» **Exercise requirements**
Go through the data from its first line and retype each line, stopping once the line containing "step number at" has been retyped.
··········
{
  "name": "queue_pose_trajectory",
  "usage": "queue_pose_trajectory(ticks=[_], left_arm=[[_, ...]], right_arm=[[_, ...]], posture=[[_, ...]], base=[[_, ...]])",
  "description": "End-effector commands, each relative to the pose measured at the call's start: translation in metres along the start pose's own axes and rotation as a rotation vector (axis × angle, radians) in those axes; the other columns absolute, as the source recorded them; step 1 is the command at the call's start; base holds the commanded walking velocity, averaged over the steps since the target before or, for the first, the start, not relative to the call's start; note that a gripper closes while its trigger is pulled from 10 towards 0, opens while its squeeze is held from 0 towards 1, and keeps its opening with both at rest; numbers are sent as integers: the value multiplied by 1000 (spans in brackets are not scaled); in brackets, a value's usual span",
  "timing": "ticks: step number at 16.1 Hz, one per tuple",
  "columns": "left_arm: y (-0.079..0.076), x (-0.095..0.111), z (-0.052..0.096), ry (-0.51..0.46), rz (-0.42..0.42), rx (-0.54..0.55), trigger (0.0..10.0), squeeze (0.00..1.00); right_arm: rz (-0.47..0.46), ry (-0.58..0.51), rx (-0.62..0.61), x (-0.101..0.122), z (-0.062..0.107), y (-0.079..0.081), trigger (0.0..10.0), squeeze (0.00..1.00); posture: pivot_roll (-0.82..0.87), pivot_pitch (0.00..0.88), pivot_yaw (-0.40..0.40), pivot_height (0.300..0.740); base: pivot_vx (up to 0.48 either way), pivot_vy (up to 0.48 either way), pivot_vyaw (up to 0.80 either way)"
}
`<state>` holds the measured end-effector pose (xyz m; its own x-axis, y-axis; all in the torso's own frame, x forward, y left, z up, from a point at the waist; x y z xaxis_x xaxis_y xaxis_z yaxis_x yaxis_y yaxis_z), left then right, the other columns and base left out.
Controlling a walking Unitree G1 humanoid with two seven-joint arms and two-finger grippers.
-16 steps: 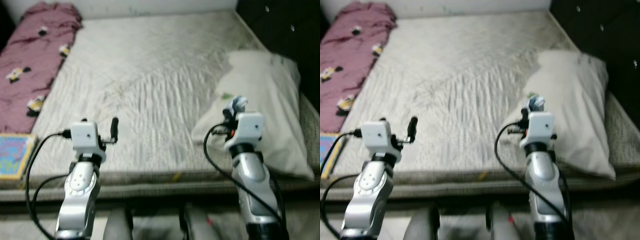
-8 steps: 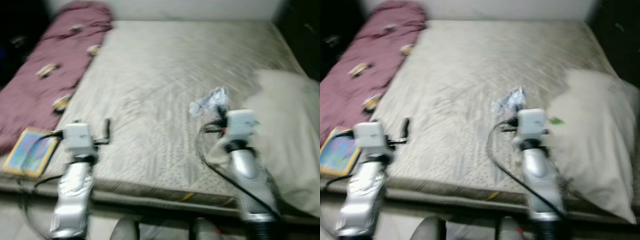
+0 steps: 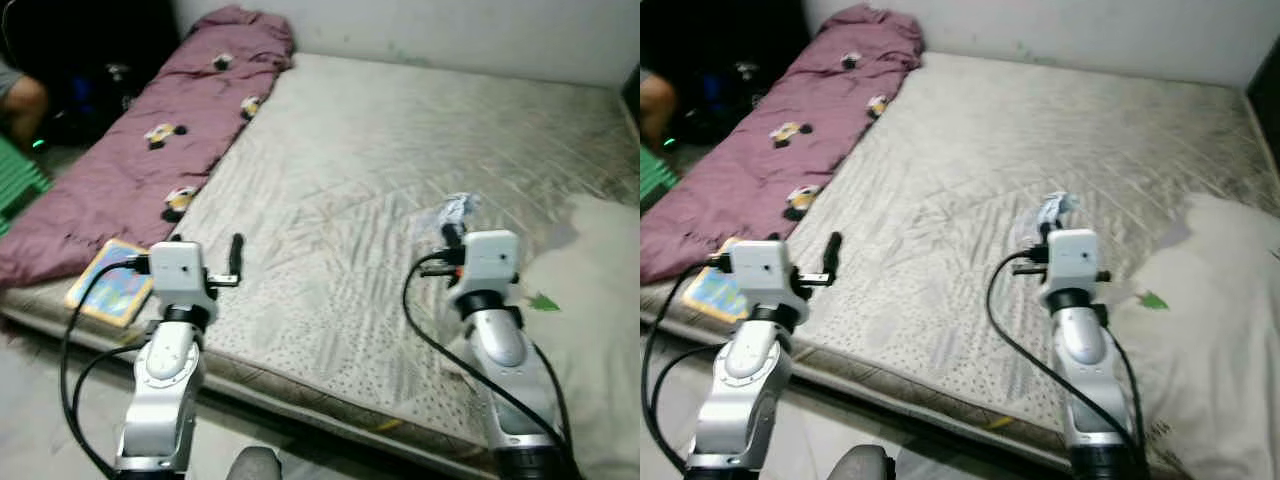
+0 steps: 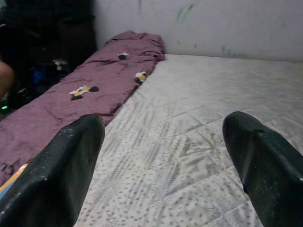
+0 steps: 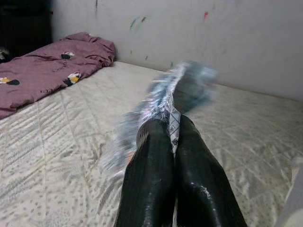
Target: Clean up the room
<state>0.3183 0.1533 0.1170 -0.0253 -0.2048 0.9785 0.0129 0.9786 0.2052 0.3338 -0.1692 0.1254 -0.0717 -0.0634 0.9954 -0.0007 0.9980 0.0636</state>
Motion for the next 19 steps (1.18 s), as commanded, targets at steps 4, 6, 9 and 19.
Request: queue_pose_trajectory(ticks=[4, 6, 9, 19], left_arm=[[8, -5, -1, 26, 9, 19, 10000, 0], [4, -4, -2, 22, 15, 2, 10000, 0], [0, -3, -2, 18, 14, -11, 10000, 0], [0, -1, -3, 8, 32, -7, 10000, 0]], right_arm=[[-21, 14, -8, -2, -3, 2, 10000, 0], [-24, 14, -6, -2, -3, 3, 10000, 0], [-24, 13, -2, -2, -4, 3, 10000, 0], [-24, 17, 2, -3, -5, 4, 10000, 0]], posture=[[-50, 0, 42, 740], [-50, 0, 42, 740], [-50, 0, 40, 740], [-46, 0, 40, 740]], base=[[0, 331, 0], [0, 480, -800], [0, 480, -458], [0, 313, -112]])
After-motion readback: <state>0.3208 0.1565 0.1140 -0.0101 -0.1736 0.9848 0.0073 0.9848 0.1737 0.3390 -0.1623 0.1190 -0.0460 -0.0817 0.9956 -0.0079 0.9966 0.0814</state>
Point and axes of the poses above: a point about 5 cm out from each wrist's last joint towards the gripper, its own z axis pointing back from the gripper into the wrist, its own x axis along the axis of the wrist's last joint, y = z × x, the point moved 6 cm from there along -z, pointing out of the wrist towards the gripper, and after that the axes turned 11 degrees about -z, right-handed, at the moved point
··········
» **Solution for this problem**
{
  "name": "queue_pose_trajectory",
  "usage": "queue_pose_trajectory(ticks=[_], left_arm=[[_, ...]], right_arm=[[_, ...]], posture=[[_, ...]], base=[[_, ...]])",
  "description": "End-effector commands, each relative to the pose measured at the call's start: translation in metres along the start pose's own axes and rotation as a rotation vector (axis × angle, radians) in those axes; the other columns absolute, as the source recorded them; step 1 is the command at the call's start; base holds the commanded walking velocity, averaged over the steps since the target before or, for the first, the start, not relative to the call's start; note that a gripper closes while its trigger is pulled from 10 towards 0, opens while its squeeze is held from 0 towards 1, and keeps its opening with both at rest; numbers are sent as integers: the value multiplied by 1000 (spans in brackets are not scaled); in brackets, a value's usual span",
  "timing": "ticks: step number at 16.1 Hz, one per tuple",

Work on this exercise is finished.